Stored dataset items

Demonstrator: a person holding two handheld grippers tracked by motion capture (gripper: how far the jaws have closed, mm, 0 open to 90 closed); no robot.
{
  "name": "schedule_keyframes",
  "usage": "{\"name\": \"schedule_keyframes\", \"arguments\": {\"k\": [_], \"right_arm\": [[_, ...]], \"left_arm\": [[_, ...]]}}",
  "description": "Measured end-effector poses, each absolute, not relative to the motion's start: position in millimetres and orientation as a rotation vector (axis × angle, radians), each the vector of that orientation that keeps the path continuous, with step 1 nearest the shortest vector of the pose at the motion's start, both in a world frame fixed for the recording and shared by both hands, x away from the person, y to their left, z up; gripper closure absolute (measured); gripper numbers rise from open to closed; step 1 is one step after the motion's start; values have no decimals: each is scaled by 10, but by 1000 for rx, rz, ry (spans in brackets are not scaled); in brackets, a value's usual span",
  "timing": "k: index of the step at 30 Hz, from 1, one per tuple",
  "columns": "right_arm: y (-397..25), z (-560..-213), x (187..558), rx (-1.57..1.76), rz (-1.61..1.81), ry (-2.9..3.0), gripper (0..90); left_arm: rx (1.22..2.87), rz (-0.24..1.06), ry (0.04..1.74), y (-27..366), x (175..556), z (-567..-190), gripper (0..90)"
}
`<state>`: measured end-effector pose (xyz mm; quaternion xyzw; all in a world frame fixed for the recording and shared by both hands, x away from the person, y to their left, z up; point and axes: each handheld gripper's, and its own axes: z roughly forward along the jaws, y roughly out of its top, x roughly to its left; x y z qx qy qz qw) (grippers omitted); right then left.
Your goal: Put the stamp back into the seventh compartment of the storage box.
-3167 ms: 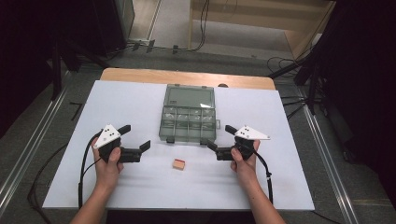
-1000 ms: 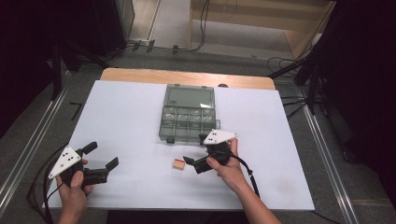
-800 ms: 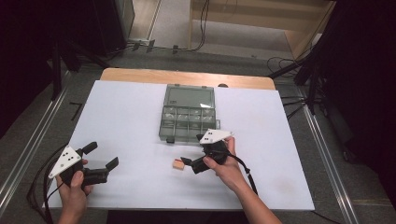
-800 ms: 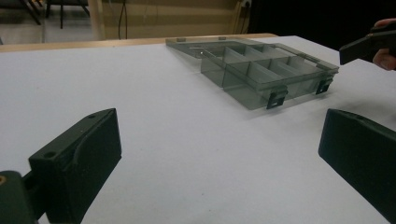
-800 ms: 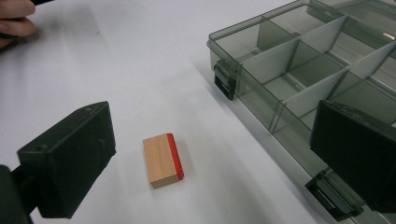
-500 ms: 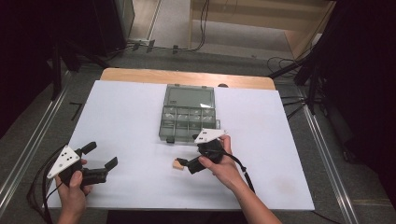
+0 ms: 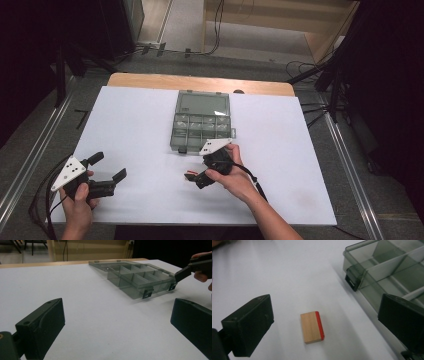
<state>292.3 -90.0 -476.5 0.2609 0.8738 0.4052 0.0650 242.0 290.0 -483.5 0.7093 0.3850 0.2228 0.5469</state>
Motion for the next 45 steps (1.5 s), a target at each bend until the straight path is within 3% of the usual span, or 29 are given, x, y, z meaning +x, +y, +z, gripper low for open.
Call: {"name": "schedule_keyframes", "arguments": {"k": [10, 13, 22, 45], "right_arm": [[-808, -4809, 2910, 755, 1174, 2714, 0], [-786, -4824, 2884, 748, 1164, 2704, 155], [-725, -4873, 2875, 707, 1111, 2743, 312], [-744, -5013, 2841, 656, 981, 2781, 569]], "left_arm": [[1678, 521, 913, 2906, 2426, -4840, 0], [1681, 521, 912, 2906, 2427, -4842, 0], [1678, 522, 916, 2913, 2422, -4836, 0], [1676, 521, 910, 2903, 2426, -4838, 0]]}}
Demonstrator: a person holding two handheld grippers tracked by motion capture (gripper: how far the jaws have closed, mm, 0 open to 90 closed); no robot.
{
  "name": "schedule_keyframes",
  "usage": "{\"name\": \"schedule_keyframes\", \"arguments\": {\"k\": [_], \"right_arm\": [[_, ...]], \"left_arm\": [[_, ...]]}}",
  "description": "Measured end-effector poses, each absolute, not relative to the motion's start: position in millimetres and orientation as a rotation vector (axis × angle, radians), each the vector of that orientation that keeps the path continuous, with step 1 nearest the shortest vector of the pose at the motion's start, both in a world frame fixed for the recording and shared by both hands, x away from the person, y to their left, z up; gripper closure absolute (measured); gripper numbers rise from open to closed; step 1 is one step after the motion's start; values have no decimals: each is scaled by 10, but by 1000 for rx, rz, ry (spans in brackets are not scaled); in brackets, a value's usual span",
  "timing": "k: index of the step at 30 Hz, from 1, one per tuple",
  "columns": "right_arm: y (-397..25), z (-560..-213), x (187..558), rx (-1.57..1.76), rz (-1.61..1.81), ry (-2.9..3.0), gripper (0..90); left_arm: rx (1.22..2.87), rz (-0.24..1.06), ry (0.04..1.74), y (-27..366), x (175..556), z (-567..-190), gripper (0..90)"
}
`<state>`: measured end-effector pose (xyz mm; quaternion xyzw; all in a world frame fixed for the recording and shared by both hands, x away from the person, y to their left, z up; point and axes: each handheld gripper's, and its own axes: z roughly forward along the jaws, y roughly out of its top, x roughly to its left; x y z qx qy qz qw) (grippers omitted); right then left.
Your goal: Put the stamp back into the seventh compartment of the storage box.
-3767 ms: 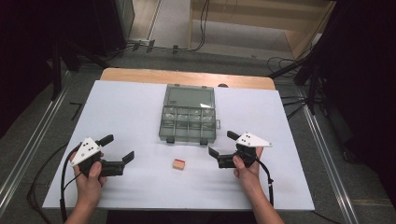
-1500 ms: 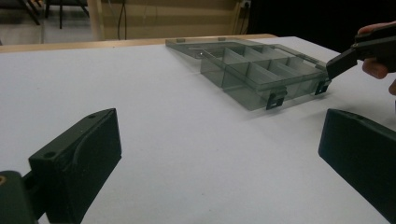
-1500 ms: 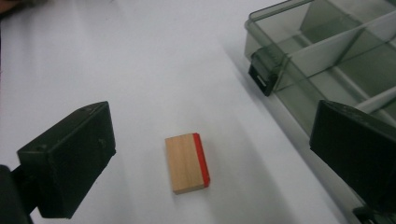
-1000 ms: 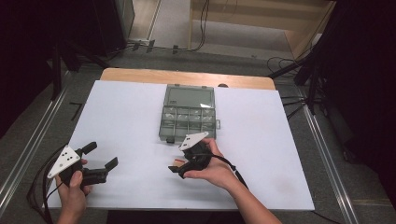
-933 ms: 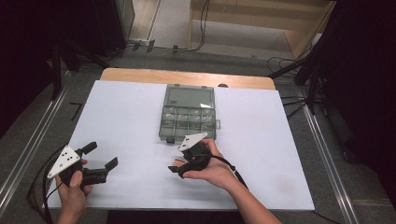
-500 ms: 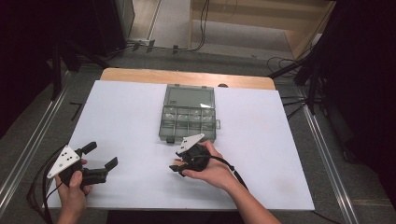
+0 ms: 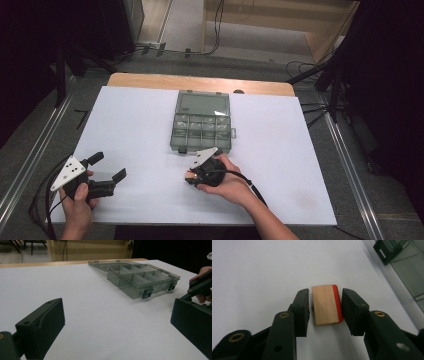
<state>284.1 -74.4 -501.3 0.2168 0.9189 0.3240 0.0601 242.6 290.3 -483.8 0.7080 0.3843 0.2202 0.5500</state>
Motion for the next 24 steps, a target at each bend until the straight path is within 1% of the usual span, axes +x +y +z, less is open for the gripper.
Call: {"name": "schedule_keyframes", "arguments": {"k": [4, 13, 24], "right_arm": [[-756, -5020, 2847, 646, 986, 2769, 637], [-754, -4996, 2838, 631, 999, 2778, 642], [-845, -4845, 2887, 657, 1060, 2757, 643]], "left_arm": [[1676, 519, 916, 2908, 2425, -4839, 0], [1685, 521, 910, 2903, 2425, -4837, 0], [1684, 521, 898, 2886, 2422, -4830, 0]]}}
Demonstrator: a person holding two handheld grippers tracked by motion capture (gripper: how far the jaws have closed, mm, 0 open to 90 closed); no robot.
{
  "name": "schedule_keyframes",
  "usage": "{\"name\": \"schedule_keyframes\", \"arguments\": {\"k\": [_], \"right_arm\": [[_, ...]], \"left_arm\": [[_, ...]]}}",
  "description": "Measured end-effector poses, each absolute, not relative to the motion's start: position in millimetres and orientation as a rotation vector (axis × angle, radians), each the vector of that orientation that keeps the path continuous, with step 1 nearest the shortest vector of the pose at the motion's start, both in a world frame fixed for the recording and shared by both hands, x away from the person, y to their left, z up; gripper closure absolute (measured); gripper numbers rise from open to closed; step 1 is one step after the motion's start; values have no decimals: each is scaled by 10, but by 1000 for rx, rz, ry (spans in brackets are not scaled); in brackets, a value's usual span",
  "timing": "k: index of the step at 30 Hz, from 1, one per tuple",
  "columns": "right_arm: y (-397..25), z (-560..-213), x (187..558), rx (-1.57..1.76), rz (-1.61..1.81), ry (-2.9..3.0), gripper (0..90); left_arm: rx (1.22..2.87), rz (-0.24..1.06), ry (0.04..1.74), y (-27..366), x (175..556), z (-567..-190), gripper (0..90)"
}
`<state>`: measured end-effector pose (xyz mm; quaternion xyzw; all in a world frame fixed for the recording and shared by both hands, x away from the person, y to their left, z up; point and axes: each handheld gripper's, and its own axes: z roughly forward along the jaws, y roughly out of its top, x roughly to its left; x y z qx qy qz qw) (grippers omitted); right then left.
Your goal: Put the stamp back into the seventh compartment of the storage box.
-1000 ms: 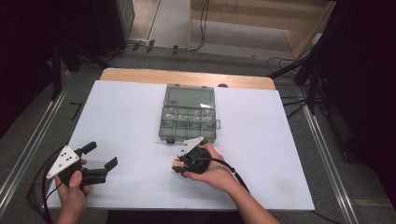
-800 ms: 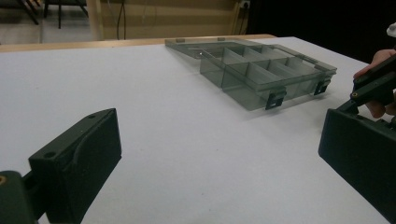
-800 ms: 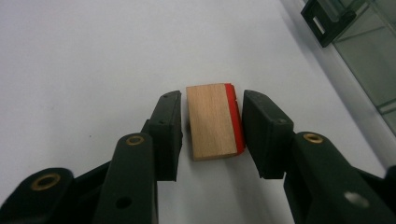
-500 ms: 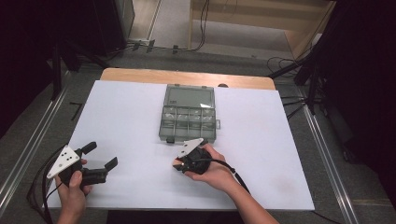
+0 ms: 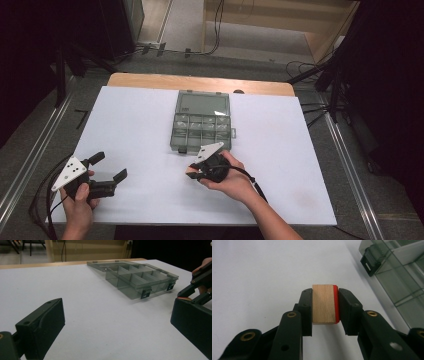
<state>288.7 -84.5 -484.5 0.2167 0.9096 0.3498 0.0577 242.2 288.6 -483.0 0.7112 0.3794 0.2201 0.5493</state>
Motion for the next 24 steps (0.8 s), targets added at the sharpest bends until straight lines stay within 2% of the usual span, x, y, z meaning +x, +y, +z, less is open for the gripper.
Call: {"name": "schedule_keyframes", "arguments": {"k": [24], "right_arm": [[-1004, -4613, 3034, 724, 1093, 2721, 643]], "left_arm": [[1687, 511, 898, 2860, 2426, -4847, 0]]}}
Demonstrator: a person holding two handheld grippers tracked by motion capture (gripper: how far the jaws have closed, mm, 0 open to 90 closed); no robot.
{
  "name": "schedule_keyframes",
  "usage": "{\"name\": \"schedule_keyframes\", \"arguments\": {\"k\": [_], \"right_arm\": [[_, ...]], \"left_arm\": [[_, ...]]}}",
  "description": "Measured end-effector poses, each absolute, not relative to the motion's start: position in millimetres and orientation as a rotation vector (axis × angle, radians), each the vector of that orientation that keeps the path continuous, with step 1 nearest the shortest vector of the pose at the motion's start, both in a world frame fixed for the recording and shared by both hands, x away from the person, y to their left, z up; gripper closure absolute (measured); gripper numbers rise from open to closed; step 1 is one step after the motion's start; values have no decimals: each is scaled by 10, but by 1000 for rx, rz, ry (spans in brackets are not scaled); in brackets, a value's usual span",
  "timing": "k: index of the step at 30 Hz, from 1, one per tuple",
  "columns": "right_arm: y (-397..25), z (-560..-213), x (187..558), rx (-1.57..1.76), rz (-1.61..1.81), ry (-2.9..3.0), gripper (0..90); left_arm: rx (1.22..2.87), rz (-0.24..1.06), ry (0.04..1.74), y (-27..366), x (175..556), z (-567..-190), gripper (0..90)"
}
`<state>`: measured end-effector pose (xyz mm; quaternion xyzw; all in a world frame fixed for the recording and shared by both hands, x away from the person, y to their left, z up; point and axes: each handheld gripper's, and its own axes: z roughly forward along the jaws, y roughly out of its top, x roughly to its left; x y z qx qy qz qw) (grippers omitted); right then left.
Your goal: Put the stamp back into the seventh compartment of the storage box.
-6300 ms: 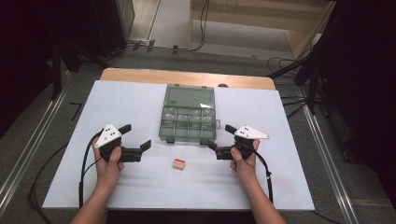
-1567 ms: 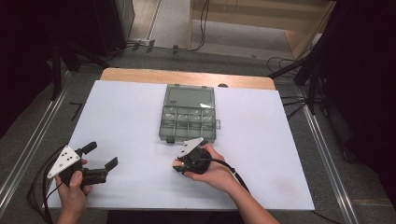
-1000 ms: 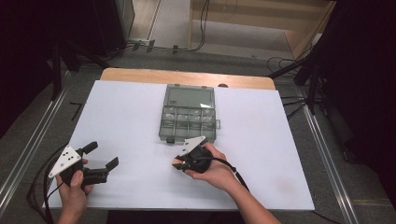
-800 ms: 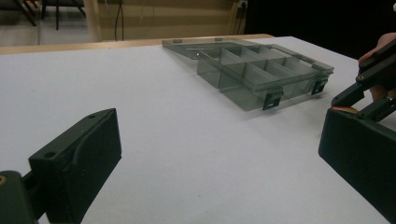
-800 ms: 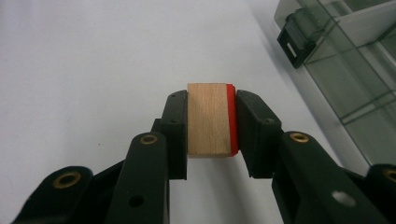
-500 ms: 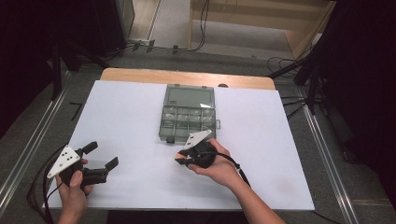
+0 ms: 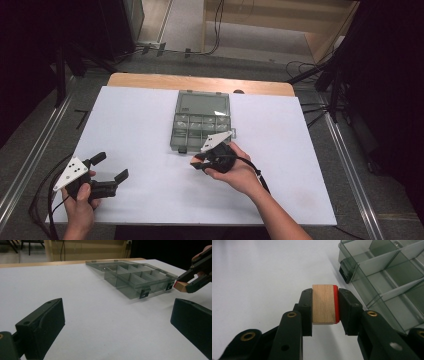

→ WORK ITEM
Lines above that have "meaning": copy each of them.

→ SOLVED PROBLEM
Motion for the next 45 steps (1.5 s), a target at each bend until the straight path is within 3% of the usual span, or 29 are given, x, y, z meaning +x, +y, +z, gripper low for open.
Motion for the next 24 steps (0.8 s), targets added at the sharpest bends until straight lines stay within 2% of the usual span, x, y, z meaning +x, +y, +z, less is open for the gripper.

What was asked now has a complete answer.